Les profils lipidiques, généralement mesurés comme cholestérol total, cholestérol lipoprotéique (LDL), cholestérol lipoprotéine (HDL) et triglycérides, servent de biomarqueurs modifiables pour les maladies cardiovasculaires athérosclérose (AVC). Bien que de nombreux médicaments soient prescrits spécifiquement pour améliorer ces paramètres, une large gamme de médicaments utilisés pour d'autres affections peuvent modifier par inadvertance les taux de lipides, soit de façon bénéfique ou négative.

Médicaments prescrits pour la prise en charge des lipides

Statines : Réduction de la LDL de première ligne

Les statines, ou inhibiteurs de la réductase de la HMG-CoA, sont les agents hypolipidiques les plus utilisés. En inhibant l'étape de la synthèse du cholestérol dans le foie, les statines uprégulent l'expression des récepteurs de la LDL, ce qui entraîne une clairance accrue des particules de la LDL de circulation. Des essais cliniques rigoureux ont démontré que les statines réduisent le cholestérol de la LDL de 30 à 50% selon la puissance et la dose, avec des réductions correspondantes des événements de la DCVAS comme l'infarctus du myocarde et les accidents ischémiques.

Au-delà de la réduction du cholestérol, les statines présentent des effets pléotropes, notamment une amélioration de la fonction endothéliale, une diminution de l'inflammation vasculaire et la stabilisation des plaques athéroscléroses. Cependant, elles ne sont pas sans effets secondaires : symptômes musculaires (myalgie, rhabdomyolyse dans de rares cas), élévations des transaminases et une légère augmentation du risque de diabète nouvellement contracté.

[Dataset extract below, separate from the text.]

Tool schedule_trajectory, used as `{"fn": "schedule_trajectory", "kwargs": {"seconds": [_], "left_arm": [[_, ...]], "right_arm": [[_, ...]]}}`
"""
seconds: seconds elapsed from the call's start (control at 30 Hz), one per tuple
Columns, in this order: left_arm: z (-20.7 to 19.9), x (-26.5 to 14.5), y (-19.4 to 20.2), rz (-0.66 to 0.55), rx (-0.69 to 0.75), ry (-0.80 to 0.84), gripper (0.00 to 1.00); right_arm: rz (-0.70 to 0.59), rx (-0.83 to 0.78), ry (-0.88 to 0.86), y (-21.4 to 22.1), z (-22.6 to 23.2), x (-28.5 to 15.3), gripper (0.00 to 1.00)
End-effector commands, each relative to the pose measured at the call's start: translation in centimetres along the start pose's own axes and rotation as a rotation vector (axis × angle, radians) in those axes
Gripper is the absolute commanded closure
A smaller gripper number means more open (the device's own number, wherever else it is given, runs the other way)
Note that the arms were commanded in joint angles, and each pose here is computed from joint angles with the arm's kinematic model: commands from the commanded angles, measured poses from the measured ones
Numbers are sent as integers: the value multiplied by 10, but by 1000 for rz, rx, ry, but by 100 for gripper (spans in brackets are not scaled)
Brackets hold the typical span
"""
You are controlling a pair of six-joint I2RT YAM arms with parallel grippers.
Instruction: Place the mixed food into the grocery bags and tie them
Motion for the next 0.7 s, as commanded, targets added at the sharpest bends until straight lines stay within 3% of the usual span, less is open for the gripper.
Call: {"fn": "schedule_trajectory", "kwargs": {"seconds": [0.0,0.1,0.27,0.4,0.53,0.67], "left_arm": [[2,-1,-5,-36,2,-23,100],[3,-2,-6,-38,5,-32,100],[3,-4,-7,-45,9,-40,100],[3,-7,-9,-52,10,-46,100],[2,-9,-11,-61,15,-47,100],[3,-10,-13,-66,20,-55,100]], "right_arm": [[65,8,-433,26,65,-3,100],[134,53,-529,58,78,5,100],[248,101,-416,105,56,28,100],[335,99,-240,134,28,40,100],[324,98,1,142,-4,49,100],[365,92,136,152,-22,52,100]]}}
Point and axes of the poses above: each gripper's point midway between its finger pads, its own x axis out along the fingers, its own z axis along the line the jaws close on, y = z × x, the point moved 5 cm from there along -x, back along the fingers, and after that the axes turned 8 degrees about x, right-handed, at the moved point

Ezétimibe: Inhibiteur complémentaire d'absorption du cholestérol

Ezétimibe réduit l'absorption intestinale du cholestérol en inhibant la protéine Niemann-Pick C1-Like 1 (NPC1L1) exprimée sur les entérocytes. Elle est souvent ajoutée au traitement par statine pour les patients qui n'atteignent pas les cibles de LDL ou qui nécessitent une réduction supplémentaire sans augmenter la dose de statine. L'essai IMPROVE-IT a confirmé que l'ajout d'ézétimibe à la simvastatine a encore réduit les événements cardiovasculaires majeurs de 6,4% par rapport à la simvastatine seule, en particulier chez les patients atteints d'un syndrome coronaire aigu.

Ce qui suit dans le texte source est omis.